Resistivity is one of the most variable physical property of materials and has proven to be most useful in the search for geothermal resources. To understand the geothermal significance of the distribution of resistivity, a review of the parameters affecting resistivity in geothermal systems was conducted in this work. The conductive clay products of hydrothermal alteration are the most common cause of low resistivity in the zone above the reservoir. Correlations between alteration type and resistivity can extend further to enable better predictions of the reservoir temperature distribution from surface geophysical measurements. Transient electromagnetics (TEM) are used for measuring shallow structures and Magnetotellurics (MT) are used for probing deeper. The joint inversion of TEM and MT data has proven to be useful in solving the static shift problem resulting from near surface resistivity inhomogeneities.
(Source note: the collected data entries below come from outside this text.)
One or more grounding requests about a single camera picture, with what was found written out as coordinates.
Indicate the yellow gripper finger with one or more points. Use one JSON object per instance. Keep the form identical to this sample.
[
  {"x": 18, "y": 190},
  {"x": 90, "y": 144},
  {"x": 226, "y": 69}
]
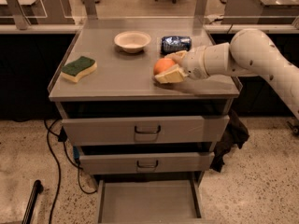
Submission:
[
  {"x": 177, "y": 57},
  {"x": 174, "y": 74}
]

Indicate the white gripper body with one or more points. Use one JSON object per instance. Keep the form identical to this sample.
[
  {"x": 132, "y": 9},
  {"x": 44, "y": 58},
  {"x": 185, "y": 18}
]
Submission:
[{"x": 195, "y": 63}]

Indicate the orange fruit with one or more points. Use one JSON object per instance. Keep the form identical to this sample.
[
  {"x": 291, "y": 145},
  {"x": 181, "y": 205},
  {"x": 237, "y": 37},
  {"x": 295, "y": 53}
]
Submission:
[{"x": 162, "y": 65}]

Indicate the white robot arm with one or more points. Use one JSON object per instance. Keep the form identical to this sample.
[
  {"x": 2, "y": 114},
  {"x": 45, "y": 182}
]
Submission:
[{"x": 250, "y": 53}]

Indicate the grey top drawer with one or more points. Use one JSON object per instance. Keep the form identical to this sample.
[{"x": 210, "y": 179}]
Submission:
[{"x": 144, "y": 130}]

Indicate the grey drawer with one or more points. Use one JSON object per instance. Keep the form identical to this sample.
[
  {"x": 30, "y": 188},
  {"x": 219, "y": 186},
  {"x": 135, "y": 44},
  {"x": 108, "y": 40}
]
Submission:
[
  {"x": 146, "y": 163},
  {"x": 144, "y": 130},
  {"x": 154, "y": 202}
]

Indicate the grey metal drawer cabinet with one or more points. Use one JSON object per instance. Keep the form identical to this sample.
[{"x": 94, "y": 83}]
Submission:
[{"x": 122, "y": 86}]

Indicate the grey middle drawer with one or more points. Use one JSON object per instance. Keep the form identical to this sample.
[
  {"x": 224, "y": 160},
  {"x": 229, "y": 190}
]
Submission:
[{"x": 146, "y": 163}]

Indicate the grey bottom drawer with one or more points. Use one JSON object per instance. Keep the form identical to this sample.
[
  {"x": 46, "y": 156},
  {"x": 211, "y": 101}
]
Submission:
[{"x": 154, "y": 202}]

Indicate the blue crushed soda can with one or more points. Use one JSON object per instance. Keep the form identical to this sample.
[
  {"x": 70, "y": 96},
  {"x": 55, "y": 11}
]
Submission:
[{"x": 174, "y": 43}]

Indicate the white paper bowl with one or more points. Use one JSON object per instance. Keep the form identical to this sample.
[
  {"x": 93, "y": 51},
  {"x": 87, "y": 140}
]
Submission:
[{"x": 132, "y": 41}]

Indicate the dark cloth bag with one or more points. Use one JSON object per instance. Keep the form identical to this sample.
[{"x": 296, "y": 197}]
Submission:
[{"x": 236, "y": 133}]

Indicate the right grey desk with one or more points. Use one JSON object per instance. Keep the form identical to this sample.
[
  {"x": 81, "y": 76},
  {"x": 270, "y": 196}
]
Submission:
[{"x": 260, "y": 11}]

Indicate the grey desk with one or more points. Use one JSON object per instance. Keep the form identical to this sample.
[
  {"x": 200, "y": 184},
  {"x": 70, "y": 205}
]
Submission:
[
  {"x": 260, "y": 11},
  {"x": 39, "y": 12}
]

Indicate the green yellow sponge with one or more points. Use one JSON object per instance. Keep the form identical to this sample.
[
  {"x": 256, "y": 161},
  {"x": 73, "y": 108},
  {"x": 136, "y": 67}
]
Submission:
[{"x": 78, "y": 69}]

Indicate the black wheel at right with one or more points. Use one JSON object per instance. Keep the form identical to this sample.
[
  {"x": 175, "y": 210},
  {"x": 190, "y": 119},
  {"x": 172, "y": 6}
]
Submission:
[{"x": 294, "y": 128}]

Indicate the left grey desk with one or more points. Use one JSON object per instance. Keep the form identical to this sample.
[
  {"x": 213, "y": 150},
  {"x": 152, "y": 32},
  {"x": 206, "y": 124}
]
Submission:
[{"x": 39, "y": 12}]

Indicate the clear acrylic barrier panel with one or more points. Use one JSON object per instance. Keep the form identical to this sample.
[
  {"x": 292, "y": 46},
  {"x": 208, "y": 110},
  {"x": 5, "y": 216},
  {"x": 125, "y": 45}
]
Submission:
[{"x": 208, "y": 12}]

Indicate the black bar lower left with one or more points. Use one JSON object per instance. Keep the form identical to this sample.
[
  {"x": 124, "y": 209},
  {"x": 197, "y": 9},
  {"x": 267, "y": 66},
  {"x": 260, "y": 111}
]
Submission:
[{"x": 36, "y": 190}]

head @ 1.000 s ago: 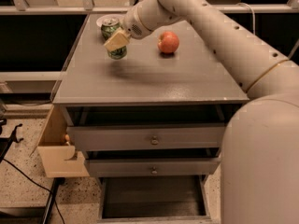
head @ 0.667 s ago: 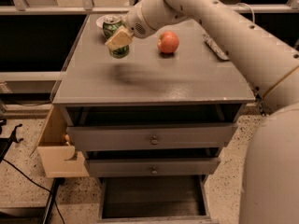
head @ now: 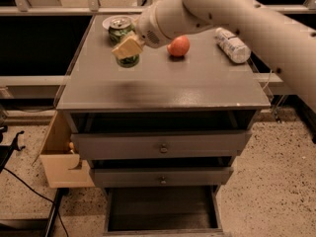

The MT apparent resistivity can be affected especially in volcanic areas and shifted by a multiplicative factor which is frequency independent. The Námafjall high-temperature geothermal field, marked by a lot of geothermal surface manifestations, shows conductive bodies on the two profiles, North-South and West-East, that are perpendicular to one another. The results of the resistivity analysis were compared with temperature data logs from the boreholes drilled in the Námafjall high-temperature geothermal field, as well as with the corresponding mineral alteration. Good agreement was found between the resistivity layering and the alteration mineralogy. Below 5 km depth a conductive zone was found, which could be connected with the heat source.